Directions for this task: Locate the string "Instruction" in the listing below. Copy every line where it is found.

Records:
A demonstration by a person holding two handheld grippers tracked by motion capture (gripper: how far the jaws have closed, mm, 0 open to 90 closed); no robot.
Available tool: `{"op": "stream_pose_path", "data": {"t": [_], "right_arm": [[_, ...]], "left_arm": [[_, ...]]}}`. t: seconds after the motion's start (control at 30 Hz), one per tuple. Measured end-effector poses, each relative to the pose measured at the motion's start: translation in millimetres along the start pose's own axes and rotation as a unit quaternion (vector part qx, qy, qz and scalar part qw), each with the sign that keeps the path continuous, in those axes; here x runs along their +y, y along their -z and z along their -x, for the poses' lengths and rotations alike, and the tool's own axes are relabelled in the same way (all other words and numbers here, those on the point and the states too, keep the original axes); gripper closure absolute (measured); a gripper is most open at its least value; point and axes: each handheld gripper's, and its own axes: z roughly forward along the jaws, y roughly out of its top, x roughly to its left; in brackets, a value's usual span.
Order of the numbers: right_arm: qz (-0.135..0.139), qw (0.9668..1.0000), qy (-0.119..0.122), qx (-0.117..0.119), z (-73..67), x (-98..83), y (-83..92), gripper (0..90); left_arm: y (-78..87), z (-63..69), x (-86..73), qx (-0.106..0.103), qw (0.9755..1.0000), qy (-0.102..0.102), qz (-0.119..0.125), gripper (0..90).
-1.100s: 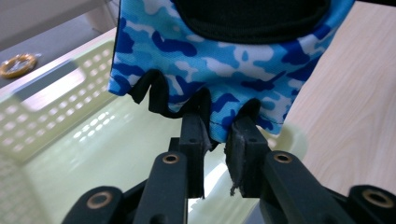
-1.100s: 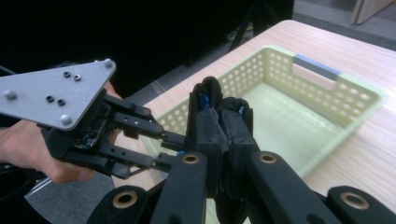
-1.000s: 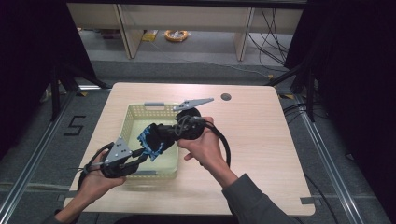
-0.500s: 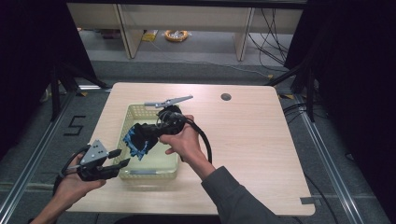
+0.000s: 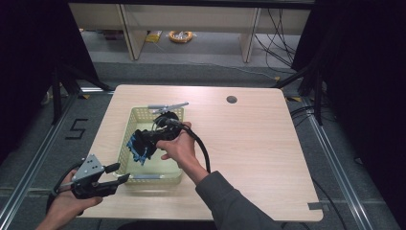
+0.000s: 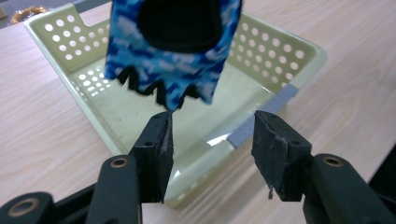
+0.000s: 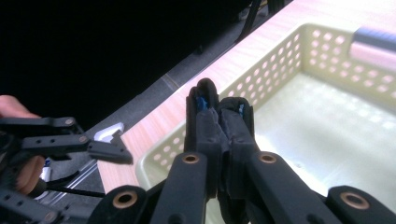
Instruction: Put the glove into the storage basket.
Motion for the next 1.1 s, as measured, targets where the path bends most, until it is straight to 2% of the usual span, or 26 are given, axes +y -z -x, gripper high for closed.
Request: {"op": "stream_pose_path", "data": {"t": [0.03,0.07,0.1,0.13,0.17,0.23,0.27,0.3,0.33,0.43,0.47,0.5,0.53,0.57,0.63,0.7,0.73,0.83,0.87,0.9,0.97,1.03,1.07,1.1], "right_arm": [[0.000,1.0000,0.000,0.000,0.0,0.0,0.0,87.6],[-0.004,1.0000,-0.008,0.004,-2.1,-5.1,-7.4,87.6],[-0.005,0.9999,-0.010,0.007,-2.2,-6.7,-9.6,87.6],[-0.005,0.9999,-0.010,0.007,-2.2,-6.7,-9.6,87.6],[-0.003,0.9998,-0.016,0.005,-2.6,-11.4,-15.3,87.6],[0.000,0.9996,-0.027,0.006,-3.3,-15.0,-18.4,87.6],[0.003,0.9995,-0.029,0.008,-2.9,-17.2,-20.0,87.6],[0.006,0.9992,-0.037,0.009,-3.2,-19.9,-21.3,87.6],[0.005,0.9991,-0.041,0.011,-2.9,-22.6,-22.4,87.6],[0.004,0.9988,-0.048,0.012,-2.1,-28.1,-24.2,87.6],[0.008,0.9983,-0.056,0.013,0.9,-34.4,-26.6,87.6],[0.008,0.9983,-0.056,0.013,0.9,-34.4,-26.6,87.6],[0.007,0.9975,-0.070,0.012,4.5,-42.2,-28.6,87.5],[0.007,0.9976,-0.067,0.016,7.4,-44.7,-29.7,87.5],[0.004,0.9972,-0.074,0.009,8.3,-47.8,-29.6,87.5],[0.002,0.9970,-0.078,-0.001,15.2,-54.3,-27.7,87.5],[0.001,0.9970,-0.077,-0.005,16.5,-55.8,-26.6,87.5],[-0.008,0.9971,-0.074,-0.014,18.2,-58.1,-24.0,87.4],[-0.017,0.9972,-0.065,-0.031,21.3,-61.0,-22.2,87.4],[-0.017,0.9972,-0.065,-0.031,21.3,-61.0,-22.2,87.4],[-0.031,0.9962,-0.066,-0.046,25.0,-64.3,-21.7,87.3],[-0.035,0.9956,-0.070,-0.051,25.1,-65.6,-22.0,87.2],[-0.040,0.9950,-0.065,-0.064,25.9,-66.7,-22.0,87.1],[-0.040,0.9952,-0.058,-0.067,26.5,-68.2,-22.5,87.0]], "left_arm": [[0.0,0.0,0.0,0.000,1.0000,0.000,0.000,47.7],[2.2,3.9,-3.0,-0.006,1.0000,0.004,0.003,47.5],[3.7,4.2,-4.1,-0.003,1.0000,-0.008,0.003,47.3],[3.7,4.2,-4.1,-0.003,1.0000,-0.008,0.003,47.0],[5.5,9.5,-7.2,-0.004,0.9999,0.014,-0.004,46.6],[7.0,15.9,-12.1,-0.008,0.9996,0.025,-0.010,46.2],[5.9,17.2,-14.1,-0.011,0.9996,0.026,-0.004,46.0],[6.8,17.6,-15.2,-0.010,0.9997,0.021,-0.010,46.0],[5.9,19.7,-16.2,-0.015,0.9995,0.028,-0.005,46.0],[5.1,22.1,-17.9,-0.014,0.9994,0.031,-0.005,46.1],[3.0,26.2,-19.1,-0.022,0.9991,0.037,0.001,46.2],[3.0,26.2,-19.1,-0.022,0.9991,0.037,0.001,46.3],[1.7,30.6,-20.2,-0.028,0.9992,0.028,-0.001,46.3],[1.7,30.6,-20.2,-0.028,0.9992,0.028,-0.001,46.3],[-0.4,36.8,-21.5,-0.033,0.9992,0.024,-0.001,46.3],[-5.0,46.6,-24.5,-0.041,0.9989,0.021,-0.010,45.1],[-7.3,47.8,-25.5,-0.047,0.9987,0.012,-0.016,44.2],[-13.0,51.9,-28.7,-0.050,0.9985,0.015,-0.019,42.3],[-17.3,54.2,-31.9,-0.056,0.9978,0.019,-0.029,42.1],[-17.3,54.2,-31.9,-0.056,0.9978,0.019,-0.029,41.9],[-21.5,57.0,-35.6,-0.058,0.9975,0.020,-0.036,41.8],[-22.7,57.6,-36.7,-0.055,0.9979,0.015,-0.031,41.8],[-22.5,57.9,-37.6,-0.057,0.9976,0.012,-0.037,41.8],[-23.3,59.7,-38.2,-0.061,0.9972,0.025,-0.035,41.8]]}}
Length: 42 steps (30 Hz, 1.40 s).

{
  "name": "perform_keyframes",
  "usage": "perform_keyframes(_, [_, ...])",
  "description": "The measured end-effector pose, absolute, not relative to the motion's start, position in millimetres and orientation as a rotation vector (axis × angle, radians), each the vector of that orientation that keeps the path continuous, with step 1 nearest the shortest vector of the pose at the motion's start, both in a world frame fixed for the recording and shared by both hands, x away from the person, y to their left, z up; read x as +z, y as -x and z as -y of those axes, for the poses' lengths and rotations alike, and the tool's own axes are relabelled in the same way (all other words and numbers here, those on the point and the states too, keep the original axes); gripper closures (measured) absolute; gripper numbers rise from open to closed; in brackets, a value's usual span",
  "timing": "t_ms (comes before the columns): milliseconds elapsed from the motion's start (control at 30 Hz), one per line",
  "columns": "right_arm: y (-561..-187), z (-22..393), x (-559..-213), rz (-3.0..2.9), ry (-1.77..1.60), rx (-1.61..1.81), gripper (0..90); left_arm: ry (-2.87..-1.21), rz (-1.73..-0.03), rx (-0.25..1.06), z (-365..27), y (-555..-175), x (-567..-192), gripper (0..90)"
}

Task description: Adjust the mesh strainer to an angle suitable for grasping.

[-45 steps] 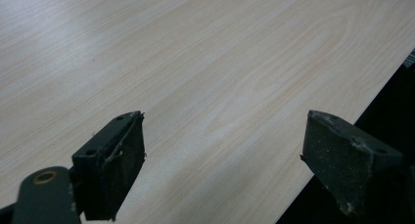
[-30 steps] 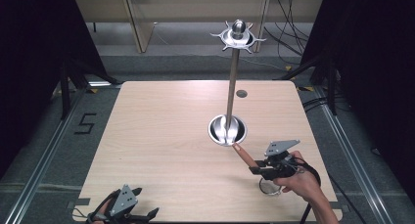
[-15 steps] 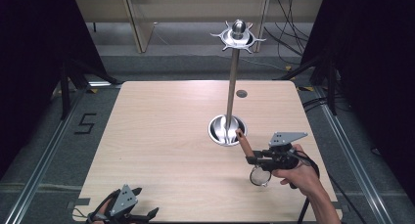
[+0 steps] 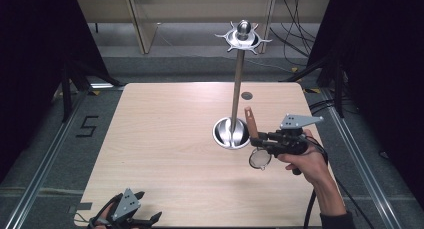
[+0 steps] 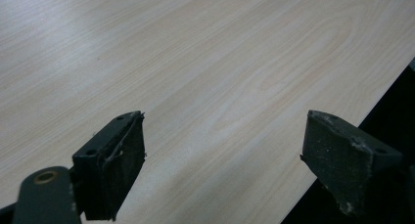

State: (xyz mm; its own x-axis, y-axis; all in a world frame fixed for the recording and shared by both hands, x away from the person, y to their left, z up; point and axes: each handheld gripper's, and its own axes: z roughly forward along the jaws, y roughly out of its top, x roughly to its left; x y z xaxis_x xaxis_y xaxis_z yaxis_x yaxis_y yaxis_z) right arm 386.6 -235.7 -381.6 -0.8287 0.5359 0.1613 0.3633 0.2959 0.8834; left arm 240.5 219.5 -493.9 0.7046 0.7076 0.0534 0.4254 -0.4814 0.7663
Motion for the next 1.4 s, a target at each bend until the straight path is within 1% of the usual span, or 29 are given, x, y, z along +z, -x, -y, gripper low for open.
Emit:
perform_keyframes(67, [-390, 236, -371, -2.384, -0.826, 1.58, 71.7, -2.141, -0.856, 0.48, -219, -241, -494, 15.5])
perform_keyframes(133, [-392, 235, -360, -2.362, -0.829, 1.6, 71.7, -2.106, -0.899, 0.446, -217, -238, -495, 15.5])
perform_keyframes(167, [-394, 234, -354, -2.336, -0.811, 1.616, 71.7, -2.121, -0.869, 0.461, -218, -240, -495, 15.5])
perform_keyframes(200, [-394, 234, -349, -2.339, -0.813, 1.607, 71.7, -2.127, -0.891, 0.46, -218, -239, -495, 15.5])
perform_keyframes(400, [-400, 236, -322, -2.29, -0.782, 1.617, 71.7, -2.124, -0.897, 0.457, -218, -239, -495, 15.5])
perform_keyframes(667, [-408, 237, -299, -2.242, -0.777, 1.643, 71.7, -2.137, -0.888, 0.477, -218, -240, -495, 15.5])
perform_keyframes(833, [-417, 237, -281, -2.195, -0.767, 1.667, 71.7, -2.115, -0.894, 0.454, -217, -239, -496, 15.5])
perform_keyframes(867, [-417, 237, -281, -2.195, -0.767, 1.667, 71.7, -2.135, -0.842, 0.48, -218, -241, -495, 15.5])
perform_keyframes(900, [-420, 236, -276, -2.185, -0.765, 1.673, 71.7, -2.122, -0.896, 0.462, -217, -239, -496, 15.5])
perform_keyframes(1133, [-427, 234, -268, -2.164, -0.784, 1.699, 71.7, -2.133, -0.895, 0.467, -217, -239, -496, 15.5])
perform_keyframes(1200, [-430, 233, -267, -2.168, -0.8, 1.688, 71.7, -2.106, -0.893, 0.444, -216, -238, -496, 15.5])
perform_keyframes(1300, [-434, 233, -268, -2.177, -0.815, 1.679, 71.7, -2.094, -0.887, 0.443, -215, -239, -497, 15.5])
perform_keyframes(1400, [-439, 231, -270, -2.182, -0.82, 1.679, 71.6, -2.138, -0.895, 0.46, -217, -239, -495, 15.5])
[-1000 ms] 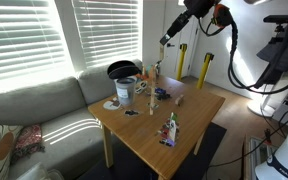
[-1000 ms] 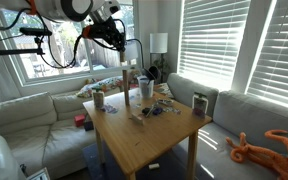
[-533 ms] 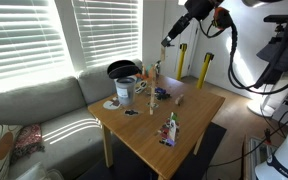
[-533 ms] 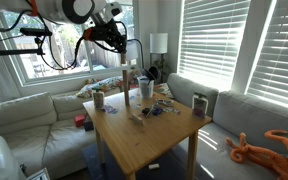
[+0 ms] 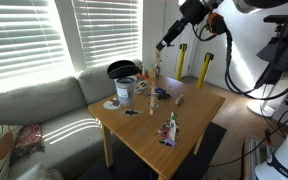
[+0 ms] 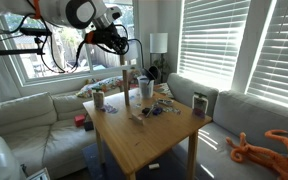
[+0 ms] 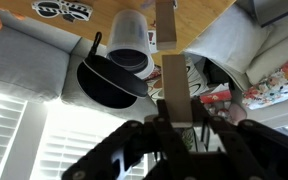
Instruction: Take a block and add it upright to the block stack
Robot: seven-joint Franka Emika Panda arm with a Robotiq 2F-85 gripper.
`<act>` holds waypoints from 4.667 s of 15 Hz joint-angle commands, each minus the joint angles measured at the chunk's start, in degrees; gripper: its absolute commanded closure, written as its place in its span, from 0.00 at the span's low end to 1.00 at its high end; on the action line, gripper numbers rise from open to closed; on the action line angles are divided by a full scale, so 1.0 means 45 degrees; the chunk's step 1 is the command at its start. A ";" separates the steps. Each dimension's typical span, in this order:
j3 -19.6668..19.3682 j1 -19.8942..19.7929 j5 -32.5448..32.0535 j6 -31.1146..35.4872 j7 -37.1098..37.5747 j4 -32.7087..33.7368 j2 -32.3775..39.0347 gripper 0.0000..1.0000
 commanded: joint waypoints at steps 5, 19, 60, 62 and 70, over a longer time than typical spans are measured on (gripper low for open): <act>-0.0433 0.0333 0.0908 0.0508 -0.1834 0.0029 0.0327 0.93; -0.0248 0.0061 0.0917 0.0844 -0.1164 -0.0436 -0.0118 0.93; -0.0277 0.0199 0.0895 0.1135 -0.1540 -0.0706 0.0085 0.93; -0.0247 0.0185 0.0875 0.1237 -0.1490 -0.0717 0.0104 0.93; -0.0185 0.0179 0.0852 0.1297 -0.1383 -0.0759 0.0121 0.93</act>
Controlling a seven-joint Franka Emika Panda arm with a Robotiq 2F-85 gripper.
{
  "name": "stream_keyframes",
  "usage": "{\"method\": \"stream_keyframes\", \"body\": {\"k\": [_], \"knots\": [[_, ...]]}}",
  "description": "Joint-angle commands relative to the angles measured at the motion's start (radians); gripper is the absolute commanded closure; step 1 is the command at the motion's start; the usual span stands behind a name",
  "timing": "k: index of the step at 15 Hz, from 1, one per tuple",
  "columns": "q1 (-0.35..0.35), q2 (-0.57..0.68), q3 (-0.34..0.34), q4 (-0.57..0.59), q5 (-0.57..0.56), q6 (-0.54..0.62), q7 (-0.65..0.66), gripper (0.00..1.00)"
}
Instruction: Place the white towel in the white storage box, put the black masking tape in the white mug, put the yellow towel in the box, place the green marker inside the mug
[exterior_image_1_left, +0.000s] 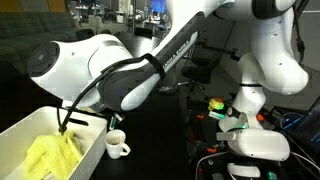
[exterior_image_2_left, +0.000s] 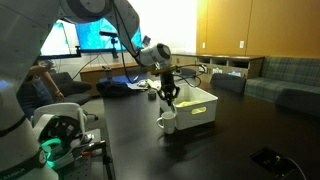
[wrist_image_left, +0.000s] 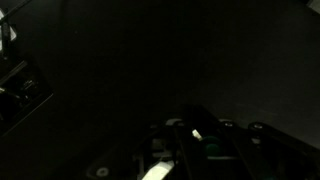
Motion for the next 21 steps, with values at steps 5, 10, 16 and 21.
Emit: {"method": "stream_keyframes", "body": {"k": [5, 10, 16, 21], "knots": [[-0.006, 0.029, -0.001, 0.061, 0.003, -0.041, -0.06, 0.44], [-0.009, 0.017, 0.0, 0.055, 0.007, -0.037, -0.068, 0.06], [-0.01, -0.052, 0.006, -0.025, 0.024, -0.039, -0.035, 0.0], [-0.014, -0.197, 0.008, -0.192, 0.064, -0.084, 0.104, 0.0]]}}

Solution for this problem:
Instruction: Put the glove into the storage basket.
Instruction: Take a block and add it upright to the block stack
Instruction: Place the white towel in the white storage box, put the black masking tape in the white mug, put the yellow towel in the box, place the green marker inside the mug

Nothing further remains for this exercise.